Mayor John Gayle expressed his gratitude for Group’s hard work in Valdosta.

“These young people and adults come here and there’s no end to the value that they provide to the community,” Gayle said. “The benefit is the fact that we are working on our goal of doing away with dilapidated housing, and that’s the benefit.”

Sementha Mathews, Valdosta’s public information officer added, “Even at minimum wage, we’d be looking at $70,000 in one week of labor alone, not counting the improvements. We’re so thankful to have this organization here because it not only improves our community, it improves the quality of life for our citizens.”

Six of the 10 homes being improved are in Valdosta City Councilwoman Sandra Tooley’s District 2.

“I think that this is great. I think that with improvements like this, the homeowners will do better, too. It is also good because it shows that the city is doing their part,” Tooley said. “If people see improvement then they will want to make improvements as well. I mean, looking at this, I want to go home, and do some work on my house.”

Sybil Cummings’ Gordon Street home benefited from the Workcamp mission. She received a front porch, non-skid strips on a ramp that enters her home, and paint.

“It’s so wonderful,” Cummings said.

She hopes to get all of the workers’ names and addresses so she can stay in touch with them. She shared a prayer session with the volunteers in her living room.

“I was worried because the door made me and my guests have to step back to open the door, and it was unsafe. I was always worried that someone was going to fall and get hurt. This has made me so happy; it’s so much safer, now,” Cummings said.

Volunteers come from across the U.S., and they come for different reasons.

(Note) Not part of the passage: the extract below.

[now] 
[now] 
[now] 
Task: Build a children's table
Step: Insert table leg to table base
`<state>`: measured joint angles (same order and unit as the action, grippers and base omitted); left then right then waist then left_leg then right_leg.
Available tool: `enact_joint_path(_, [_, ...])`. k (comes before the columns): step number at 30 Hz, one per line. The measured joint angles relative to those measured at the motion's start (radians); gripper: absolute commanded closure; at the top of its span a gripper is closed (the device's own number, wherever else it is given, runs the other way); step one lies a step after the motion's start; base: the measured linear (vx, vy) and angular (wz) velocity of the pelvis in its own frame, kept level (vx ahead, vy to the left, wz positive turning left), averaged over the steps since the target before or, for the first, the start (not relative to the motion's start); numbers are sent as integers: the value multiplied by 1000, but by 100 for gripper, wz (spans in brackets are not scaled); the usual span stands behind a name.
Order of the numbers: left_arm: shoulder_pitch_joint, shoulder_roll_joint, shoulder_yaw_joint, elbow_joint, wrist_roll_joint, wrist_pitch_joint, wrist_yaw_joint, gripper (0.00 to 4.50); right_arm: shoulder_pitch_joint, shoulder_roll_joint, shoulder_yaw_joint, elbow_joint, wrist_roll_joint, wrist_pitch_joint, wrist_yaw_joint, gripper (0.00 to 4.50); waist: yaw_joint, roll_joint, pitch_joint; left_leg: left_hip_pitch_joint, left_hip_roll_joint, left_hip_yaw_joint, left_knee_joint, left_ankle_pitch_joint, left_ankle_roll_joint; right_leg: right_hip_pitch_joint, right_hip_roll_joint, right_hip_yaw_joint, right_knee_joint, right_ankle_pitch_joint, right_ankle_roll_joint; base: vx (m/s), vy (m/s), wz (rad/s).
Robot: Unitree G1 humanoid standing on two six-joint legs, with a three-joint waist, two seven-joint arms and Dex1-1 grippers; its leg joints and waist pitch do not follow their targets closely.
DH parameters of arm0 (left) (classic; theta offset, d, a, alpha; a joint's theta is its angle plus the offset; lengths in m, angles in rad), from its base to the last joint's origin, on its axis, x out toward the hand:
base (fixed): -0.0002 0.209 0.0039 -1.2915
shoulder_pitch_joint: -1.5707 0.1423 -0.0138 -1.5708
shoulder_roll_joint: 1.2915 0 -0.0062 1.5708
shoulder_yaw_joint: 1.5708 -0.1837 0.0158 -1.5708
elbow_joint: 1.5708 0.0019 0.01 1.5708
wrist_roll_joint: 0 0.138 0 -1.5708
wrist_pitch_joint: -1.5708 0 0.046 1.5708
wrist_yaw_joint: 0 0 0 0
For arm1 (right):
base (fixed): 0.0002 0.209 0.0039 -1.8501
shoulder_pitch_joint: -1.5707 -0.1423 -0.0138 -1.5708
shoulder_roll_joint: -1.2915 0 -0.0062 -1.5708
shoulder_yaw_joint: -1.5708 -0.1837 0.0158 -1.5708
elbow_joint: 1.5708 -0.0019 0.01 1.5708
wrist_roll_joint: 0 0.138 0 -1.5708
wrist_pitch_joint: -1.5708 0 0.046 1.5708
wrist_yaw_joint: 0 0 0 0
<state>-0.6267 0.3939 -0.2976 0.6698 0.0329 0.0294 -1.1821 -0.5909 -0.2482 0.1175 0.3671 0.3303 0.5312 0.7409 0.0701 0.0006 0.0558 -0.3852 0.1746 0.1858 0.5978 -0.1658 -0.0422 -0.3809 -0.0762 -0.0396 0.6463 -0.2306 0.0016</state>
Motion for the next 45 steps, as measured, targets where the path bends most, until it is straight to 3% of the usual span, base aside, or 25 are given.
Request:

“I volunteered because I want to help out and I want to change lives,” said Garrett from Pennsylvania.

“I come to help people who need it, and to be with my friends,” said Andrew from Louisiana. His friend, William, from Louisiana said, “I like to help the needy and I wanted to get closer to God.”

Some of the local sponsors of the Southern Hospitality Workcamp are Lowe’s Distribution Center, the Valdosta City Schools System, Group Cares, Wild Adventures, Second Harvest of South Georgia and the Valdosta Lowe’s Retail Store. The local Habitat for Humanity and Lowe’s Distribution Center staff members serve as site coaches for the volunteers.